In his own statement, Cardinal Wuerl said that while the grand jury’s report was critical of some of his actions, he believed it also confirmed that he “acted with diligence, with concern for the victims and to prevent future acts of abuse.”
Said Cardinal Wuerl, “I sincerely hope that a just assessment of my actions, past and present, and my continuing commitment to the protection of children will dispel any notions otherwise made by this report.” He has since also launched a new website: thewuerlrecord.com.
Several bishops in Pennsylvania released statements in advance of the grand jury report’s release.
A week before the report’s release, the Diocese of Harrisburg released a list of clergy and seminarians accused of sexual abuse of minors. This list is available on a new website, youthprotectionhbg.com.
In a prepared statement, Harrisburg Bishop Ronald Gainer, who became the diocese’s bishop in 2014, said he read the grand jury’s report “with great sadness,” adding that “behind every story is a child precious in God’s sight; a child who has been wounded by the sins of those who should have known better.”
While his fellow Pennsylvania bishops submitted written statements, Bishop Lawrence Persico of Erie testified in person before the grand jury. The report said Bishop Persico’s testimony “impressed” the grand jury as “forthright and heartfelt.”

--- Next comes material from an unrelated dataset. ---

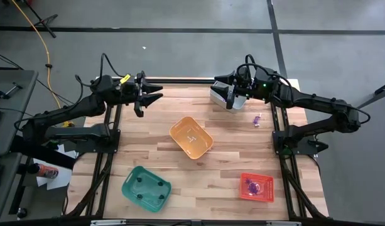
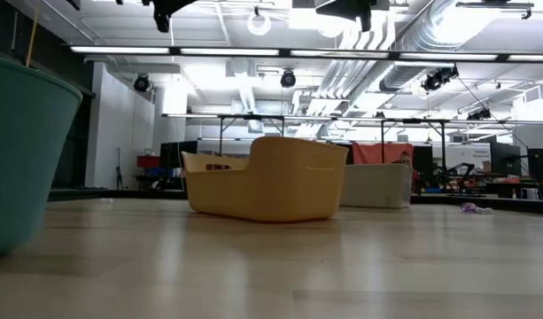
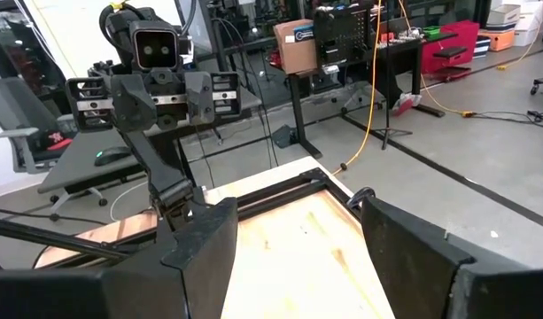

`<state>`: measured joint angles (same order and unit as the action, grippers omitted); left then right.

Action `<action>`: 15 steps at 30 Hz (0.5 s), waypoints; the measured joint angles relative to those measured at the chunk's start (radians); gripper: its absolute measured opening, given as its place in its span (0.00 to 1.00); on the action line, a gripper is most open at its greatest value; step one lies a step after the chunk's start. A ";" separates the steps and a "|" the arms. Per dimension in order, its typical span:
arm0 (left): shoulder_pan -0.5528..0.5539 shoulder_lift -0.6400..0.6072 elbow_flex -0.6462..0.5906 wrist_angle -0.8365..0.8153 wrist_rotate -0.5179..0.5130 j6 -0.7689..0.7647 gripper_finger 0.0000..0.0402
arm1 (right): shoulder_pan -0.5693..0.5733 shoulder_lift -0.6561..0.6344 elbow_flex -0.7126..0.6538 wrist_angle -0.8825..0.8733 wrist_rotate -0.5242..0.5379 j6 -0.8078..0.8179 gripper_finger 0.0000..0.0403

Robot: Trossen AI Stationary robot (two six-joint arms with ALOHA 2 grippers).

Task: Sort Halloween decoration
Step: Put the white bone toy into the yellow bin

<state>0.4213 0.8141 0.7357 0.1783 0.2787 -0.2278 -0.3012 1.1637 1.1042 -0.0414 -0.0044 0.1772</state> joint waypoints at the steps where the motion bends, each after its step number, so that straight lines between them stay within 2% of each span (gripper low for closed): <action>1: 0.000 0.000 0.000 0.000 0.000 -0.004 0.39 | 0.000 0.000 0.000 0.000 0.000 0.000 0.59; 11: 0.000 0.000 0.000 0.000 -0.001 -0.006 0.39 | 0.000 0.000 0.000 -0.009 0.000 0.006 0.59; 15: 0.000 0.000 0.000 0.000 -0.001 -0.006 0.39 | 0.000 0.000 0.000 -0.186 0.004 0.108 0.59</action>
<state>0.4213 0.8143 0.7357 0.1783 0.2779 -0.2334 -0.3008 1.1633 1.1042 -0.2279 -0.0005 0.2854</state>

In his prepared statement before the report’s release, Bishop Persico — who became bishop of Erie in 2012 — said victims of clergy sex abuse had “suffered in darkness for a very long time,” and that Church leaders failed to adequately address the problem of sexual abuse in the Church. Bishop Persico added that the diocese will be revising its Policy for the Protection of Children and Youth.
In a time when the Church in the United States also is reeling from allegations that Archbishop Theodore E. McCarrick, 88, the former cardinal-archbishop of Washington, sexually abused seminarians and minors, Bishop Persico also asked the faithful to pray for victims and for the Church.
Said Bishop Persico, “It will take time to heal the Body of Christ.”
Brian Fraga is an Our Sunday Visitor contributing editor.